The post metadata is stored in a metadata.toml
TOML file.
This idea was taken from
Morten Vistisen's blog post.
Choosing Hetzner
I deliberated for a quite a while on how to actually host this site. I wanted to go with a more local company that used renewable energy to power their own servers, like Krystal, but I also wanted control over how I deployed my website. I wanted to spin up a Docker image directly, and I couldn't quite see how that was possible with some of my preferred vendors. Hetzner is a well-known name in the area with servers in Europe that are well-protected by data protection laws. They have a pretty good sustainability statement that mentions renewable energy, although I found it slightly more difficult to find than some other options. Take from that what you will, I'm definitely not an expert on this topic.

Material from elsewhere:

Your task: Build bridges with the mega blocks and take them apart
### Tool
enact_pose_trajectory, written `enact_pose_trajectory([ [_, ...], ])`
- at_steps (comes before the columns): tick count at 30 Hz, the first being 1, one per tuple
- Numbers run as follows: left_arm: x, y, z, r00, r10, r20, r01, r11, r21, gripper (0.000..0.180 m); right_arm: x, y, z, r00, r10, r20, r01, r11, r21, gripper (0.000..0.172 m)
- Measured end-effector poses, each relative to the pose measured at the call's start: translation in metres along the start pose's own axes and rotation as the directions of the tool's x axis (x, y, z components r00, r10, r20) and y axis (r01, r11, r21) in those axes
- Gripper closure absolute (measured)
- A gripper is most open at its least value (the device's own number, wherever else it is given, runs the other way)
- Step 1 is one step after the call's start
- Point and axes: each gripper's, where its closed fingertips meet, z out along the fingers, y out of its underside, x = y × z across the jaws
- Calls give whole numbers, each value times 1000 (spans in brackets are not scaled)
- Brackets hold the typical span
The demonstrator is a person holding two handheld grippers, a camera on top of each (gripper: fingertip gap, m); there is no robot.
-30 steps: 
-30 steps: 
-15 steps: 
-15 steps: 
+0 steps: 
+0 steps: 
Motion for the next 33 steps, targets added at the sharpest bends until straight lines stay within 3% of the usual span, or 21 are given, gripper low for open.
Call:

In terms of cost, I chose the cheapest plan at about \$5 per month, which is a shared vCPU with 4 GB of RAM and 40 GB of inbuilt storage. I think this will be fine for my needs, and I wouldn't want to spend anything more than \$5 a month. They have plenty of additional plans should you need it, or I in the future, however.
The Hetzner setup was pretty smooth sailing if you're comfortable with basic server terminology and logging in remotely by, ideally, SSH.
nginx reverse proxy
To clean up the site URLs, I used nginx
as a reverse proxy, along with using
Let's Encrypt
and
Certbot
to generate SSL certificates to enable HTTPS.
I added nginx into my
compose-prod.yaml
file.
You can see my
nginx.conf
file if you need the details, and how it
interacts with with the compose.prod.yaml
workflow.
One simple tip if you are going this route: use
docker compose up
rather than docker compose up -d
to build your site when developing, as you can more
clearly see the logs. I couldn't get the reverse proxy
to work for quite a while due to not seeing an erroneous
path that was assumed in the nginx.conf
file but
didn't exist in the Docker container. Running
docker compose up -d
swallowed the
warning/error message, and I was left
with just the nginx server running but no re-routing
of my host URIs.
Adding tests
I still need to add unit and integration tests for this site. I have a development Docker compose file that is built as a Github action, but that's only a placeholder for more specific end-to-end tests.